Activity: Copy out each line of the material below that holds the string "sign".

___ Input data

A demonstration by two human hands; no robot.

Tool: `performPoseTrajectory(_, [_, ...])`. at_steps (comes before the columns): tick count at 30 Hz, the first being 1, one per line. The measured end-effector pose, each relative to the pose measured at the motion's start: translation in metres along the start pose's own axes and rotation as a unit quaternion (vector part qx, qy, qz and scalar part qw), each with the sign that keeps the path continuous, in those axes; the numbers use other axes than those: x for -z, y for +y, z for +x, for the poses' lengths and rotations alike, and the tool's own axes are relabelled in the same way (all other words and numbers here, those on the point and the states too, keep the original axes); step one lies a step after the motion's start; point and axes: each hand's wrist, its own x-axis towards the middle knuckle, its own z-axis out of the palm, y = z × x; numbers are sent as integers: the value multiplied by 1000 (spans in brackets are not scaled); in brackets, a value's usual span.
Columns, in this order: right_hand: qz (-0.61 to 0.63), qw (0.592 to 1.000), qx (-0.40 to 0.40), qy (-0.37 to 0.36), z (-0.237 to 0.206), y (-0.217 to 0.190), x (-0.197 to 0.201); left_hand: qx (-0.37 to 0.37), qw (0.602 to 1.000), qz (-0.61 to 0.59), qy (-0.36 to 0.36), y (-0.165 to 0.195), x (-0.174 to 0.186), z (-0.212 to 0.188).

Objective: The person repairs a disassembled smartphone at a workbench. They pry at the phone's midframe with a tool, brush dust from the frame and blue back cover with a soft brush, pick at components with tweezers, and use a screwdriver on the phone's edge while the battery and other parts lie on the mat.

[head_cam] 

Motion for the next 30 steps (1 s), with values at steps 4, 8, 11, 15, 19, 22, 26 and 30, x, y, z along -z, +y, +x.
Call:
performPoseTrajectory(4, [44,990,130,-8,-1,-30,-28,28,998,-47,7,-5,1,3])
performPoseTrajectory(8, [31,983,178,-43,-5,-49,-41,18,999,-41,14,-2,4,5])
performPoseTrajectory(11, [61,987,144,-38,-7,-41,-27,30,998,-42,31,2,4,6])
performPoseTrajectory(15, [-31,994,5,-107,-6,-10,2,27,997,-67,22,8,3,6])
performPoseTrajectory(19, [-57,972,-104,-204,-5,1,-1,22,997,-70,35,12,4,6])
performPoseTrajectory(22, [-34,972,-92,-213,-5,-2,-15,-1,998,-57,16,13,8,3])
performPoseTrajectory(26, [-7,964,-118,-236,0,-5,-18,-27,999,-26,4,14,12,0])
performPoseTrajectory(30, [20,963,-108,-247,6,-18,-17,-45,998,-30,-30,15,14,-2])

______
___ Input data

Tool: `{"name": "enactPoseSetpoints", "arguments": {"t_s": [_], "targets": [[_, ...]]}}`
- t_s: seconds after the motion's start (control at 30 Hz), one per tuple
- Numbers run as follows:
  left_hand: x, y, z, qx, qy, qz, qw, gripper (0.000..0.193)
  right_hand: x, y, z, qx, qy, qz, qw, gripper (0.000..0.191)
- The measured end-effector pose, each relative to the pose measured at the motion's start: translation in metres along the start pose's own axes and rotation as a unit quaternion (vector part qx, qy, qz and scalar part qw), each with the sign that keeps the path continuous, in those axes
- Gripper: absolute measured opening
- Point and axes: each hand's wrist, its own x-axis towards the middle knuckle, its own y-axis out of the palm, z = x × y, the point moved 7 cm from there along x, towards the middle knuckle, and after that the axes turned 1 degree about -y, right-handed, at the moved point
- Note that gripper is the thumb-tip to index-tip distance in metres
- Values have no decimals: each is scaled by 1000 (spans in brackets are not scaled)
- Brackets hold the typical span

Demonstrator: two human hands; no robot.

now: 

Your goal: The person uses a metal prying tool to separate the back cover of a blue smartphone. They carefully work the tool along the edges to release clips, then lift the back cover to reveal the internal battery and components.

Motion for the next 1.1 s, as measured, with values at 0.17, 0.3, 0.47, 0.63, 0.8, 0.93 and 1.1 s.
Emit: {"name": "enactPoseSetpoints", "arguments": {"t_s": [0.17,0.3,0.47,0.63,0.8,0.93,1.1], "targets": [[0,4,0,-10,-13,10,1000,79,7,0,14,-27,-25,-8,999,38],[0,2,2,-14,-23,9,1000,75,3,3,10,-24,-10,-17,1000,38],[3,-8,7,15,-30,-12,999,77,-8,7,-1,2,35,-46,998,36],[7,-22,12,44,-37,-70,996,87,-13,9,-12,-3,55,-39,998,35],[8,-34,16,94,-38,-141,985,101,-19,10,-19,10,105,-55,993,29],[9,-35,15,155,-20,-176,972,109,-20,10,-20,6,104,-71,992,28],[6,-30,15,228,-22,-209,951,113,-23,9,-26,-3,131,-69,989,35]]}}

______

Solution for this exercise:
Tool: `performPoseTrajectory(_, [_, ...])`. at_steps (comes before the columns): tick count at 30 Hz, the first being 1, one per line. The measured end-effector pose, each relative to the pose measured at the motion's start: translation in metres along the start pose's own axes and rotation as a unit quaternion (vector part qx, qy, qz and scalar part qw), each with the sign that keeps the path continuous, in those axes; the numbers use other axes than those: x for -z, y for +y, z for +x, for the poses' lengths and rotations alike, and the tool's own axes are relabelled in the same way (all other words and numbers here, those on the point and the states too, keep the original axes); step one lies a step after the motion's start; point and axes: each hand's wrist, its own x-axis towards the middle knuckle, its own z-axis out of the palm, y = z × x; numbers are sent as integers: the value multiplied by 1000 (spans in brackets are not scaled); in brackets, a value's usual span.
- The measured end-effector pose, each relative to the pose measured at the motion's start: translation in metres along the start pose's own axes and rotation as a unit quaternion (vector part qx, qy, qz and scalar part qw), each with the sign that keeps the path continuous, in those axes

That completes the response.